If you object to the processing set out above, we must no longer process that personal data. Unless we can demonstrate compelling legitimate grounds for the processing which override your interests, rights, and freedoms. We may not include you on the register if you no longer wish us to process the data we need to include you upon it as we have a duty to safeguard the public from harm or risk. This does not affect your ability to ask us to remove all of your data too. If you have queries about it, contact us to discuss this or write to us with your request. An easy-to-follow process is set out in our GDPR policy. You can ask us to restrict processing also. 

Your right to Data Erasure 

You have the right to ask us to erase data, which is incorrect, out of date and needs to be updated. You have the right to ask us to also erase any data we hold about you. If you have queries about it, contact us to discuss this or write to us with your request. An easy-to-follow process is set out in our GDPR policy. 

Concerns 

If you do have any concerns about how we use your data, or how we have dealt with your data you can complain to us or raise a concern and we will swiftly investigate this for you. There are many reasons why you may want us to investigate your concerns including but not limited to; 

• We have not properly responded to your request for your personal information;
• We are not keeping your data/ information secure;
• We hold inaccurate information about you, and you have raised this with us previously.
• We have disclosed information about you, and you have raised this with us previously.
• We are keeping information about you for longer than is necessary; • We have collected information for one reason and is using it for something else; or
• We have not upheld any of your data protection rights.

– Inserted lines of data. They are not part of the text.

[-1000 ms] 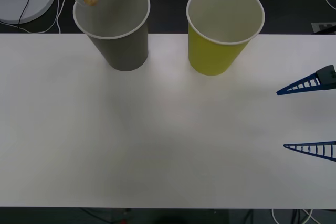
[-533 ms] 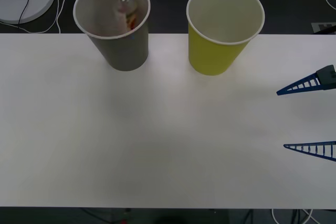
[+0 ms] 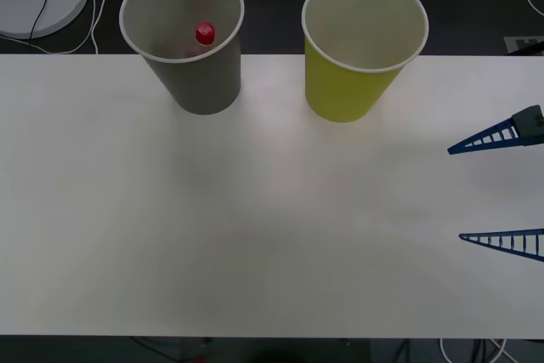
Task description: Put the can into the green bin and the plastic bottle into the gray bin
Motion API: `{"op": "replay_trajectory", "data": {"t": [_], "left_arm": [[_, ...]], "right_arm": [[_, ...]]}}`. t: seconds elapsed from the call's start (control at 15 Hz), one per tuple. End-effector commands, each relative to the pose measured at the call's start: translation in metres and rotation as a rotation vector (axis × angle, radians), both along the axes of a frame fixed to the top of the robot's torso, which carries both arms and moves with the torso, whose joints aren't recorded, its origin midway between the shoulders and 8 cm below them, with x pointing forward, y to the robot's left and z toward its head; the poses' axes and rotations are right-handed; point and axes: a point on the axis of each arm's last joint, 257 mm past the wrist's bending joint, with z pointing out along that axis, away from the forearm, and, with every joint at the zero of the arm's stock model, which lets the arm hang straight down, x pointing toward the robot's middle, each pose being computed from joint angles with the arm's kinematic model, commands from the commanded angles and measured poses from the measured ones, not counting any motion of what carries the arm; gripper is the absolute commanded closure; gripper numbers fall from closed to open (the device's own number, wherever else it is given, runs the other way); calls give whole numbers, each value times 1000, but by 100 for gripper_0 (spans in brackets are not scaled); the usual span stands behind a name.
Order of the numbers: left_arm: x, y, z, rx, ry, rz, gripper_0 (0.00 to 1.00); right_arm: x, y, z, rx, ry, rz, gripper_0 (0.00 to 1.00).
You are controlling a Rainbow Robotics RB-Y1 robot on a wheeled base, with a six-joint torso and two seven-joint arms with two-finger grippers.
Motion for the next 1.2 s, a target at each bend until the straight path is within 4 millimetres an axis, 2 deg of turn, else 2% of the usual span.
{"op": "replay_trajectory", "data": {"t": [0.07, 0.33, 0.53, 0.93, 1.2], "left_arm": [[0, 4, -3, -9, 4, 2, 0], [-1, 17, -14, -35, -15, -26, 0], [-11, 29, -19, -47, -17, -48, 0], [-44, 65, -27, -77, -16, -87, 0], [-71, 83, -43, -111, -27, -121, 0]], "right_arm": [[0, 0, 0, 0, 0, 0, 0], [0, 0, 0, 0, 0, 0, 0], [0, 0, 0, 0, 0, 0, 0], [0, 0, 0, 0, 0, 0, 0], [0, 0, 0, 0, 0, 0, 0]]}}
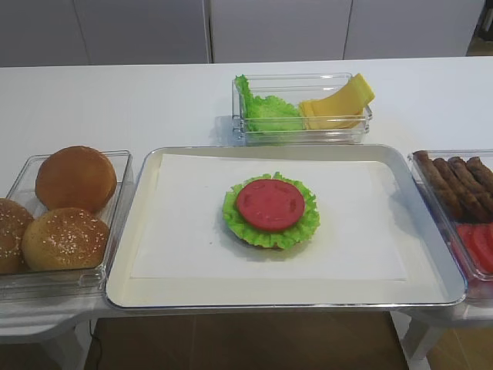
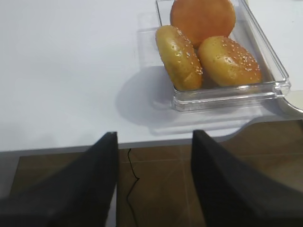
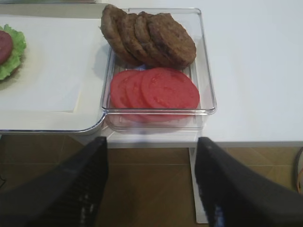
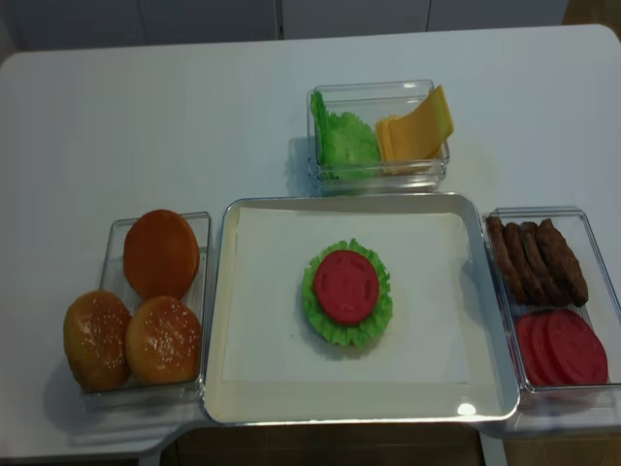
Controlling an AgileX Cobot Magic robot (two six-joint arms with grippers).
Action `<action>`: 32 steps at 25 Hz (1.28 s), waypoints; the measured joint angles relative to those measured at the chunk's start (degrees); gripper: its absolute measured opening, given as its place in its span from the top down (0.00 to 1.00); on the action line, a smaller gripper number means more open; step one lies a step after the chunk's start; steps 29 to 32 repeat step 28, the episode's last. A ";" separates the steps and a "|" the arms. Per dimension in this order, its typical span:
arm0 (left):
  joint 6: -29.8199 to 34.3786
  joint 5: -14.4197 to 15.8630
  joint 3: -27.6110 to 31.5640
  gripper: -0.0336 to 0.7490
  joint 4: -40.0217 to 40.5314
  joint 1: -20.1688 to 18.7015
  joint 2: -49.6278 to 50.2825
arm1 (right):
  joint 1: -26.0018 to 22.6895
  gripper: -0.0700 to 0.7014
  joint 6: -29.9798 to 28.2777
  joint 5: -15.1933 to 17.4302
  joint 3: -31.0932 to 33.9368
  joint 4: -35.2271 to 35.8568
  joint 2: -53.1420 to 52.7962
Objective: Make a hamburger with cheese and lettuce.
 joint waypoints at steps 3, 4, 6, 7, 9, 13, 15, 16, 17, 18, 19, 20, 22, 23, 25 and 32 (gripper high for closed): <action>0.00 0.00 0.00 0.48 0.00 0.00 0.00 | 0.00 0.34 -0.11 0.00 0.00 0.03 -0.26; 0.00 0.00 0.00 0.48 0.00 0.00 0.00 | 0.00 0.34 -0.11 0.00 0.00 0.13 -0.56; 0.00 0.00 0.00 0.48 0.00 0.00 0.00 | 0.00 0.34 -0.11 0.00 0.00 0.13 -1.70; 0.00 0.00 0.00 0.48 0.00 0.00 0.00 | 0.00 0.34 -0.11 0.00 0.00 0.13 -2.47; 0.00 0.00 0.00 0.48 0.00 0.00 0.00 | 0.00 0.34 -0.11 0.02 0.00 0.13 -3.99; 0.00 0.00 0.00 0.48 0.00 0.00 0.00 | 0.00 0.34 -0.11 0.13 0.00 0.23 -4.76; 0.00 0.00 0.00 0.48 0.00 0.00 0.00 | 0.00 0.34 -0.11 0.13 0.00 0.23 -4.76; 0.00 0.00 0.00 0.48 0.00 0.00 0.00 | 0.00 0.34 -0.11 0.16 0.00 0.23 -4.76; 0.00 0.00 0.00 0.48 0.00 0.00 0.00 | 0.00 0.34 -0.11 0.16 0.00 0.23 -4.76; 0.00 0.00 0.00 0.48 0.00 0.00 0.00 | 0.00 0.34 -0.11 0.16 0.00 0.23 -4.76; 0.00 0.00 0.00 0.48 0.00 0.00 0.00 | 0.00 0.34 -0.11 0.25 0.00 0.23 -4.76; 0.00 0.00 0.00 0.48 0.00 0.00 0.00 | 0.00 0.34 -0.11 0.25 0.00 0.23 -4.76; 0.00 0.00 0.00 0.48 0.00 0.00 0.00 | 0.00 0.34 -0.11 0.25 0.00 0.23 -4.76; 0.00 0.00 0.00 0.48 0.00 0.00 0.00 | 0.00 0.34 -0.11 0.25 0.00 0.23 -4.76; 0.00 0.00 0.00 0.48 0.00 0.00 0.00 | 0.00 0.34 -0.11 0.25 0.00 0.23 -4.76; 0.00 0.00 0.00 0.48 0.00 0.00 0.00 | 0.00 0.34 -0.11 0.25 0.00 0.23 -4.76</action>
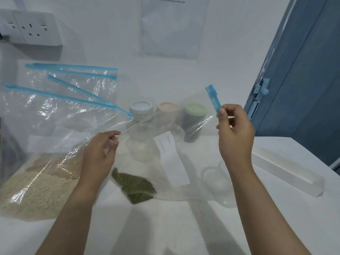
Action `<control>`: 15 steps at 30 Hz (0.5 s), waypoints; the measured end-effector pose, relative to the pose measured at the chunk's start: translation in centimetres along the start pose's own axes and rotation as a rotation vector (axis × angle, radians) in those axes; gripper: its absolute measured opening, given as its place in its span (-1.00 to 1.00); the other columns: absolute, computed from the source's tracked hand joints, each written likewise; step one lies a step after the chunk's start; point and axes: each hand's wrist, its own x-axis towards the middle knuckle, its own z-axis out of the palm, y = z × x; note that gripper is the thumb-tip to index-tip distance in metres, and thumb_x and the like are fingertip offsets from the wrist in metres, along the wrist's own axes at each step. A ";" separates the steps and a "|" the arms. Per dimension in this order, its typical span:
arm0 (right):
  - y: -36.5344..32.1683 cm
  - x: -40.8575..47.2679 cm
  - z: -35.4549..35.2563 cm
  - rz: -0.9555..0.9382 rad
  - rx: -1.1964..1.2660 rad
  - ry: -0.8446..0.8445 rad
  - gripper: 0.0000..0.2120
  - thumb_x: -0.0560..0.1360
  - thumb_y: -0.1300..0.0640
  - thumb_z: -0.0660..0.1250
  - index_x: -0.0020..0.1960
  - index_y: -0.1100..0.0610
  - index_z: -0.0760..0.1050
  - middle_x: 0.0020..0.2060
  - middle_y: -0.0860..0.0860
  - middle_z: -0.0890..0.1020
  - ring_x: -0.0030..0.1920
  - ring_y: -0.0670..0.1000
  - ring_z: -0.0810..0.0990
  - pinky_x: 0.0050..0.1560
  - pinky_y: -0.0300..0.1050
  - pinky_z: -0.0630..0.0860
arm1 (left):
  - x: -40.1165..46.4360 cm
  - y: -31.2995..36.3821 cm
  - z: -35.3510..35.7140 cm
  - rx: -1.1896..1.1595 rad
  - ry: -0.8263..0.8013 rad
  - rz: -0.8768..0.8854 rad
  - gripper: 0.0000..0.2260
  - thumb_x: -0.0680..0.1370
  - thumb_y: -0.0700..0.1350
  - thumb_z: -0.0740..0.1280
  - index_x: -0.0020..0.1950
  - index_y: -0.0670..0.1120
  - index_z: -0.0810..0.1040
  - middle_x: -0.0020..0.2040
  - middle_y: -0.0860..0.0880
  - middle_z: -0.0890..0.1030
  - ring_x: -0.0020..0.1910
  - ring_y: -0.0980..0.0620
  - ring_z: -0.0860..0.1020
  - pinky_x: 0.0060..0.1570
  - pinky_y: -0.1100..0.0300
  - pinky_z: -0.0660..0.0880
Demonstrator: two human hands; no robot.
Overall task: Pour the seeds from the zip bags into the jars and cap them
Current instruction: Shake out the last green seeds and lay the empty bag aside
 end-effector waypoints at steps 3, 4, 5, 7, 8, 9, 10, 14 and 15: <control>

First step would be to write to us or email, or phone us and give us an opportunity to investigate it for you. We aim to have investigated within a month however for more lengthy investigation that are more complex we may need to extend the timeframe, but we will keep you fully up to date throughout. We will retain a copy of your complaint and a copy of our investigation findings and store this securely for the time you remain on the register. An easy-to-follow process is set out in our GDPR policy. 

We are also here to help if you have not got a concern and would just like to find out more about data. 

Raising a concern or making a complaint does not affect your placement on the register. 

What do I do if I have a complaint and it has not been rectified or resolved by the register and the Data Protection Officer? Firstly, it is good to contact us to make us aware and we can investigate it thoroughly. We have three stages to our complaints policy. 

An easy-to-follow process is set out in our Complaints policy. 

The ICO 

You have the right to right to lodge a complaint with the Information Commissioner's Office (The ICO) 

There contact details are; 

Information Commissioner's Office 

Wycliffe House 

Water Lane Wilmslow 

Cheshire SK9 5AF 

Tel: 0303 123 1113 (local rate) or 01625 545 745 if you prefer to use a national rate number. 

Website: https://ico.org.uk/concer HYPERLINK "https://ico.org.uk/concerns"n HYPERLINK "https://ico.org.uk/concerns"s 

Date of Privacy Notice 1st August 2023 Next Planned Review August 2024, unless updates or amendments to this Privacy Notice are required before that date. 

All changes and updates to the Privacy Notice will be included on our website.